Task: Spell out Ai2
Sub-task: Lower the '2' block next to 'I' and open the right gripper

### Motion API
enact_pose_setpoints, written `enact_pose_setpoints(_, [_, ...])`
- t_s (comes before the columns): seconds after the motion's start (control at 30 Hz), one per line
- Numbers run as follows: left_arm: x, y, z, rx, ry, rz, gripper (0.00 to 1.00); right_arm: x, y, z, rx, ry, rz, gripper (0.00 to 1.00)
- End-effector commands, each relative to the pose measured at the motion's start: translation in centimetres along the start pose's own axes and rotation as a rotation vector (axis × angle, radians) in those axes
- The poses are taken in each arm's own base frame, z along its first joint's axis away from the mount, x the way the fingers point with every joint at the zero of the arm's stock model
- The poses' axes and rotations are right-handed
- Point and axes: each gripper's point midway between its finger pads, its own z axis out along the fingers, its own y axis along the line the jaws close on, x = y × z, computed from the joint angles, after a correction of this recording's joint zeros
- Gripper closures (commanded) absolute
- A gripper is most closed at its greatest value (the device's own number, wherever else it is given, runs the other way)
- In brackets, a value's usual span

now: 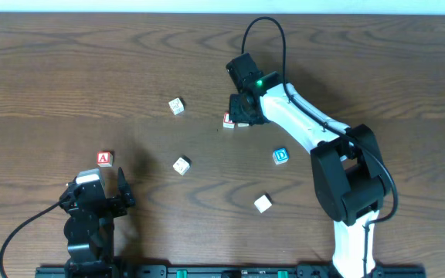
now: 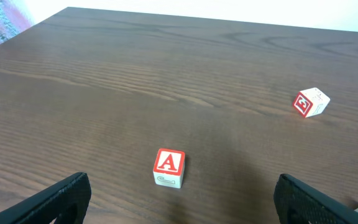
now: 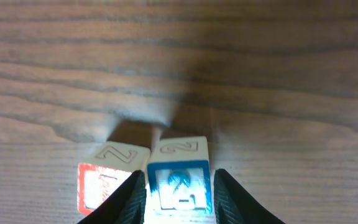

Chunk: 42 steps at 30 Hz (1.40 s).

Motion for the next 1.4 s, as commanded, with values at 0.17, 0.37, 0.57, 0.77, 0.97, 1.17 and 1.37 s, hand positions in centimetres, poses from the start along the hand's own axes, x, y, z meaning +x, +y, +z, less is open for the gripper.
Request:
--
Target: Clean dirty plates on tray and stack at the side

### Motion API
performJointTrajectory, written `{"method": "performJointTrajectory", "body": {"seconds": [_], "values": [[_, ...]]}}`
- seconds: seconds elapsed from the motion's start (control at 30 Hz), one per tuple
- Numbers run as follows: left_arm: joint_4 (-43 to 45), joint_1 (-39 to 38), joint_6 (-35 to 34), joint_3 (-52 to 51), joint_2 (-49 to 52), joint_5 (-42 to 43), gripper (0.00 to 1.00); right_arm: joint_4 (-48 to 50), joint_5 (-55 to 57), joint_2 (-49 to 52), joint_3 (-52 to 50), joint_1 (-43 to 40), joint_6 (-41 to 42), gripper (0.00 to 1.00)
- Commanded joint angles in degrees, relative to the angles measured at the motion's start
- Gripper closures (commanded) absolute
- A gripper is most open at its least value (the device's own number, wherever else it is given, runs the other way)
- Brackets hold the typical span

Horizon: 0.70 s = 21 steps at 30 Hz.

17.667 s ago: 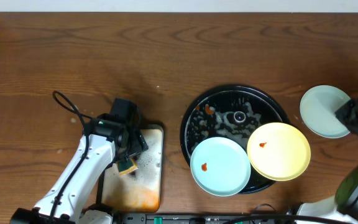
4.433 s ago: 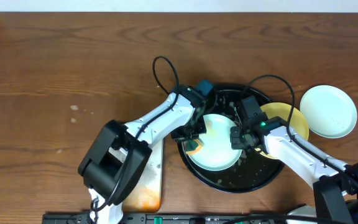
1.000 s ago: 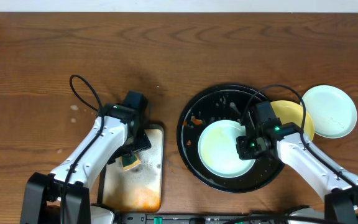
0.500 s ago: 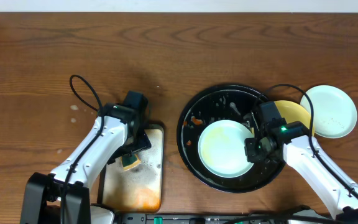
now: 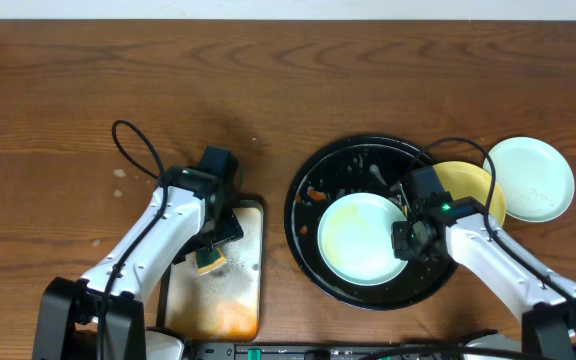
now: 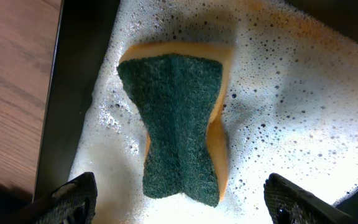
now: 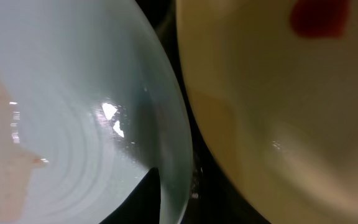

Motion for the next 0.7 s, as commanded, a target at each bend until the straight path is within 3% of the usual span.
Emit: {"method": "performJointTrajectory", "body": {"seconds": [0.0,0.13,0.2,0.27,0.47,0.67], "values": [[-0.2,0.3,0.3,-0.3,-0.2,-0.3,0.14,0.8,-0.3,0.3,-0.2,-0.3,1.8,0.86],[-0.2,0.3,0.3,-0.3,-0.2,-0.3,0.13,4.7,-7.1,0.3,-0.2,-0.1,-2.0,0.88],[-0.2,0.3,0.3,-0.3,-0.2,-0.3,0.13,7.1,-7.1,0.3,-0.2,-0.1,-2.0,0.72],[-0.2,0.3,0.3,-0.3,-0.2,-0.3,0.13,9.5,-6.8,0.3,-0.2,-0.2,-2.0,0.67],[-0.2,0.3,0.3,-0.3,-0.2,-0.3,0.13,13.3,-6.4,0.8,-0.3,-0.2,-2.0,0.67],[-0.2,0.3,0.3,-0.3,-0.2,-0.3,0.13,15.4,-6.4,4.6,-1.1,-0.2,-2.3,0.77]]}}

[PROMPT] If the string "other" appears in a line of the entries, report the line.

[RESULT FOR THIS TASK]
- A gripper is most closed at its greatest value (the device's own number, wherever else it is given, runs the other way)
- A gripper is most open at its least value (the device's own number, wherever else it is given, runs the other way)

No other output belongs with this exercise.